The Saint Louis University Law Journal publishes four print issues each year. Three of the Journal’s four annual issues encompass a unique area of focus.
The Journal sponsors the annual Richard J. Childress Memorial Lecture, publishing the keynote address on a timely legal topic as well as responses from the lecture’s scholarly participants.
Recent Childress Lectures have featured scholars from across the country addressing such topics as indigent defense, religious freedom and the debate between federalism and nationalism.
View videos from recent lectures and read the corresponding Journal issues.
The Journal co-sponsors a symposium every year held at Saint Louis University School of Law focusing on a different legal topic. The annual symposium issue contains articles written by attendees.

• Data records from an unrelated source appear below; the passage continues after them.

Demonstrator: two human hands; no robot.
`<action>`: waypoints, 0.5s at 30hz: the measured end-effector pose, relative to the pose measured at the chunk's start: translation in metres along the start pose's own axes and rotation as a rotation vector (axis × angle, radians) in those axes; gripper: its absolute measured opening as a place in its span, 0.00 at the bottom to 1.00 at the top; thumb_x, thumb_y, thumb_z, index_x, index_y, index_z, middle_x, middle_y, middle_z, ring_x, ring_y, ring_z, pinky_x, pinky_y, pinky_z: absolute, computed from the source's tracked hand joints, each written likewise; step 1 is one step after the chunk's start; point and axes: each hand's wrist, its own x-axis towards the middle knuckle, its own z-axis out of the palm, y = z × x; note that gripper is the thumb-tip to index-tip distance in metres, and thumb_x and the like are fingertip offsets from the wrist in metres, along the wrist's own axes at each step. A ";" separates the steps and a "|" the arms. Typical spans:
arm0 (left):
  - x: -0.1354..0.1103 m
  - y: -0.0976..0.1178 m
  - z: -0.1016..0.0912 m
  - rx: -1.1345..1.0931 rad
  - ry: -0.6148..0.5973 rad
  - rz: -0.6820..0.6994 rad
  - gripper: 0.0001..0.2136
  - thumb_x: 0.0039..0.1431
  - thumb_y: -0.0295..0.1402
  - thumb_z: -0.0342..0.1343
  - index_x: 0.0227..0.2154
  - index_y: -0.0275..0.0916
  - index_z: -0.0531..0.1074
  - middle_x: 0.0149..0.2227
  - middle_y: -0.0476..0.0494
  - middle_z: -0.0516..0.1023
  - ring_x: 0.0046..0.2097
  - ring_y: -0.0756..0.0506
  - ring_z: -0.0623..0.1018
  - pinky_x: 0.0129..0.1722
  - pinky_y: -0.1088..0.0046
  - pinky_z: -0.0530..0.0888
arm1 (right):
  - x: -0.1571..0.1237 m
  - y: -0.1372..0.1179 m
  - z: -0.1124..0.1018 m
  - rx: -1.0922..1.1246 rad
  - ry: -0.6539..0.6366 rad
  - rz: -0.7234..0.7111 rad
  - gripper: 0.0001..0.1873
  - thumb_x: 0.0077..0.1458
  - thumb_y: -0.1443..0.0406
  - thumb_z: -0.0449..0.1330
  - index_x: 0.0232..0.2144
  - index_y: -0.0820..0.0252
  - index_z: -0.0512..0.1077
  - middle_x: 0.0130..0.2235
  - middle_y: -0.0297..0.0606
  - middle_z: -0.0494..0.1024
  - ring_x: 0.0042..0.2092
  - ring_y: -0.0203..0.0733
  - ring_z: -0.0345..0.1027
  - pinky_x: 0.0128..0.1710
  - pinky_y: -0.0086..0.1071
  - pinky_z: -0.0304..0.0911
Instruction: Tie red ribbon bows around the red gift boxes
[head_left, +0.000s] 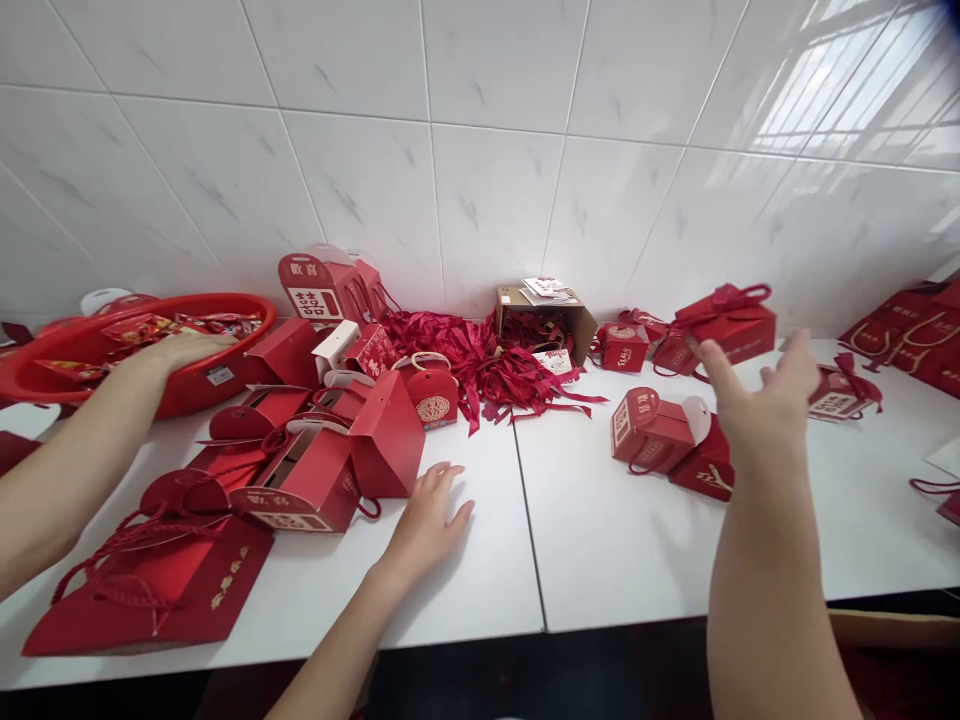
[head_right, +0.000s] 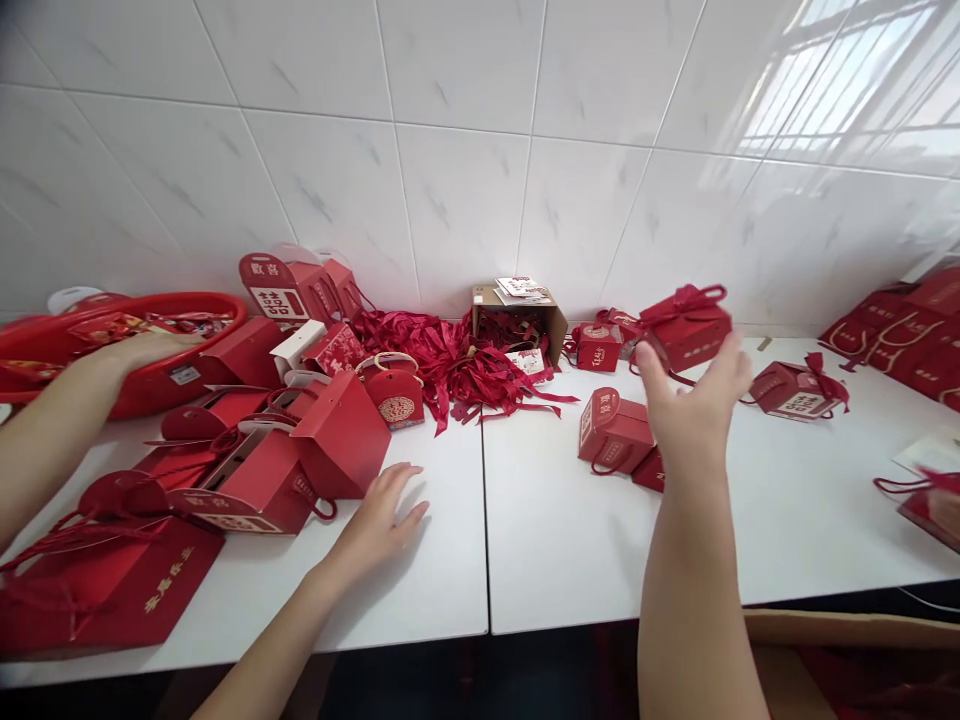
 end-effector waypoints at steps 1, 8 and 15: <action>0.009 0.003 0.004 0.012 -0.005 0.023 0.15 0.59 0.34 0.52 0.49 0.39 0.67 0.57 0.32 0.65 0.59 0.33 0.65 0.54 0.49 0.67 | -0.008 -0.002 0.008 0.021 0.003 0.054 0.51 0.51 0.47 0.59 0.67 0.60 0.40 0.67 0.55 0.37 0.65 0.59 0.46 0.58 0.48 0.56; 0.073 0.016 0.025 0.037 0.091 0.123 0.14 0.63 0.36 0.50 0.47 0.35 0.70 0.55 0.37 0.68 0.57 0.35 0.68 0.53 0.51 0.68 | -0.118 0.002 0.080 0.353 -0.543 0.250 0.33 0.52 0.50 0.60 0.57 0.55 0.60 0.63 0.51 0.56 0.62 0.59 0.54 0.54 0.53 0.61; 0.036 0.046 0.016 -0.013 0.016 0.193 0.12 0.64 0.26 0.44 0.32 0.37 0.73 0.34 0.46 0.75 0.38 0.46 0.76 0.40 0.68 0.74 | -0.175 -0.011 0.112 0.610 -0.903 0.417 0.20 0.64 0.50 0.44 0.44 0.51 0.70 0.47 0.45 0.77 0.50 0.47 0.73 0.44 0.35 0.72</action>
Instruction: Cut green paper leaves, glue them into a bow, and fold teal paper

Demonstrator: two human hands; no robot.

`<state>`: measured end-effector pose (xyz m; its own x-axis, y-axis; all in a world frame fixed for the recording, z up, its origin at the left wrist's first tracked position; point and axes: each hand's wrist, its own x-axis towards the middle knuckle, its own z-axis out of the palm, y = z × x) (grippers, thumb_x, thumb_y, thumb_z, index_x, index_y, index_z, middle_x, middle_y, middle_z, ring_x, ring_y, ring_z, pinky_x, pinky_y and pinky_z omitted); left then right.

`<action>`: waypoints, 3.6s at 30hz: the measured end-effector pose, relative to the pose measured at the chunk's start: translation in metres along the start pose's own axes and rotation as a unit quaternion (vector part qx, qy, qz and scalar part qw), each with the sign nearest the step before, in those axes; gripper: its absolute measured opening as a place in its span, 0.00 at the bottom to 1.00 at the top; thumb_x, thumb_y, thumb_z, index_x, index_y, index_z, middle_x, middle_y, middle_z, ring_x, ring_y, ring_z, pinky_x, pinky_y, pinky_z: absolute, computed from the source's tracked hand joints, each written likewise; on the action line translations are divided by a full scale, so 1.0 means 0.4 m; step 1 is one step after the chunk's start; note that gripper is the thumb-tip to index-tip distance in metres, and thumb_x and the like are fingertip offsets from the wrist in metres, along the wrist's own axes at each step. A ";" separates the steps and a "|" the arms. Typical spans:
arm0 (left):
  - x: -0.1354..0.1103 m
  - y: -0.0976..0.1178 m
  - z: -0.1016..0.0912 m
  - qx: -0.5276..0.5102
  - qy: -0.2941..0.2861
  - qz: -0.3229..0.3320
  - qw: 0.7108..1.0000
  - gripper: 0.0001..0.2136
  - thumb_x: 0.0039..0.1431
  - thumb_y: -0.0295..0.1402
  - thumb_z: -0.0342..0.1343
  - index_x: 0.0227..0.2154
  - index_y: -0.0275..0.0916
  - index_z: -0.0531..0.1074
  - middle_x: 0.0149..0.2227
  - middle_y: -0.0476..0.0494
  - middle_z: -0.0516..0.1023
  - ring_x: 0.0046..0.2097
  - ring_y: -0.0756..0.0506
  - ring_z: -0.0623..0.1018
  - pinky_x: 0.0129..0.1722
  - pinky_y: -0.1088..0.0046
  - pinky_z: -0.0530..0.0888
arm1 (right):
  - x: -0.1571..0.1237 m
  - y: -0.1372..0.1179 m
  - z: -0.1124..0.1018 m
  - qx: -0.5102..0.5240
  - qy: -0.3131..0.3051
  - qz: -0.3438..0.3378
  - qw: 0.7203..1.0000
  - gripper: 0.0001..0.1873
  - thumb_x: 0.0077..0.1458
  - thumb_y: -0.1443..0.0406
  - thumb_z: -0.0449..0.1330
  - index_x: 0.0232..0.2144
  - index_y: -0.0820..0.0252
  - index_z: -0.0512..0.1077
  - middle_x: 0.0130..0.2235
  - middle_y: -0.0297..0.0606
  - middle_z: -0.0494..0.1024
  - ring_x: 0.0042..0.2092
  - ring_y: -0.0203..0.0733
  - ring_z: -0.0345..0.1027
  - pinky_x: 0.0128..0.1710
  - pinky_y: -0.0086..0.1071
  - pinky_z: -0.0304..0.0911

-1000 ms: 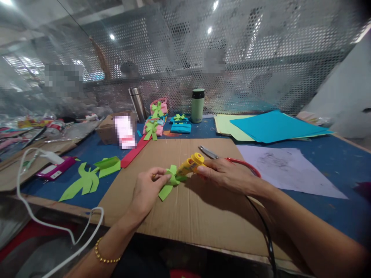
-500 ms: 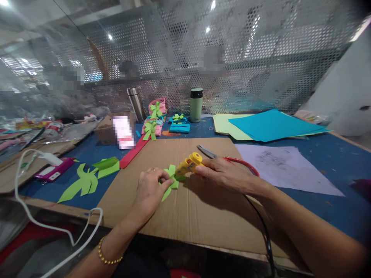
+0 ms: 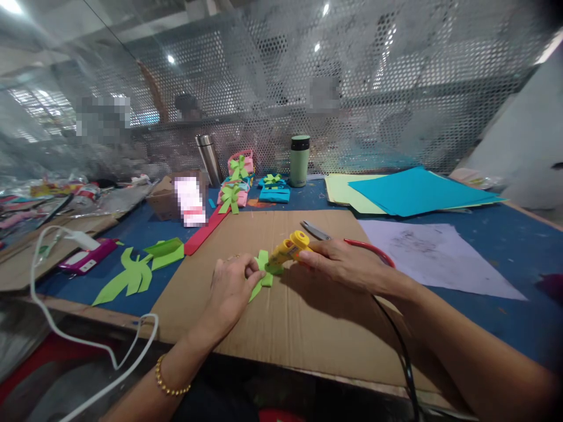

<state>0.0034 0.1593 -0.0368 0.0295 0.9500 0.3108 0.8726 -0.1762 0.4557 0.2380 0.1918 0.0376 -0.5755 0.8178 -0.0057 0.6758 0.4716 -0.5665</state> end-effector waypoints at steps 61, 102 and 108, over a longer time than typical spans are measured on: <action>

Recent symposium issues include:
- Volume 61, No. 1: The Law and Business of People Analytics
- Volume 60, No. 1: Perspectives on Human Trafficking
Developed in 2000, the teaching issue focuses on a different theme in legal instruction each year, providing articles from top scholars that serve as a resource for deans, professors, students and anyone interested in learning and teaching law.
As a series, these issues offer a forum for scholars, judges, practitioners and students to discuss methods for the effective teaching and learning of particular law school courses.
In recent years, the Journal has devoted the teaching issue to the following subject areas:
- Volume 61, No. 3: Teaching Health Law
- Volume 60, No. 3: Teaching Criminal Procedure
- Volume 59, No. 3: Teaching Business Associations
The general issue includes some of the best unsolicited articles that the Journal receives in a given year. It does not adhere to a specific theme and instead addresses topics spanning across the legal spectrum.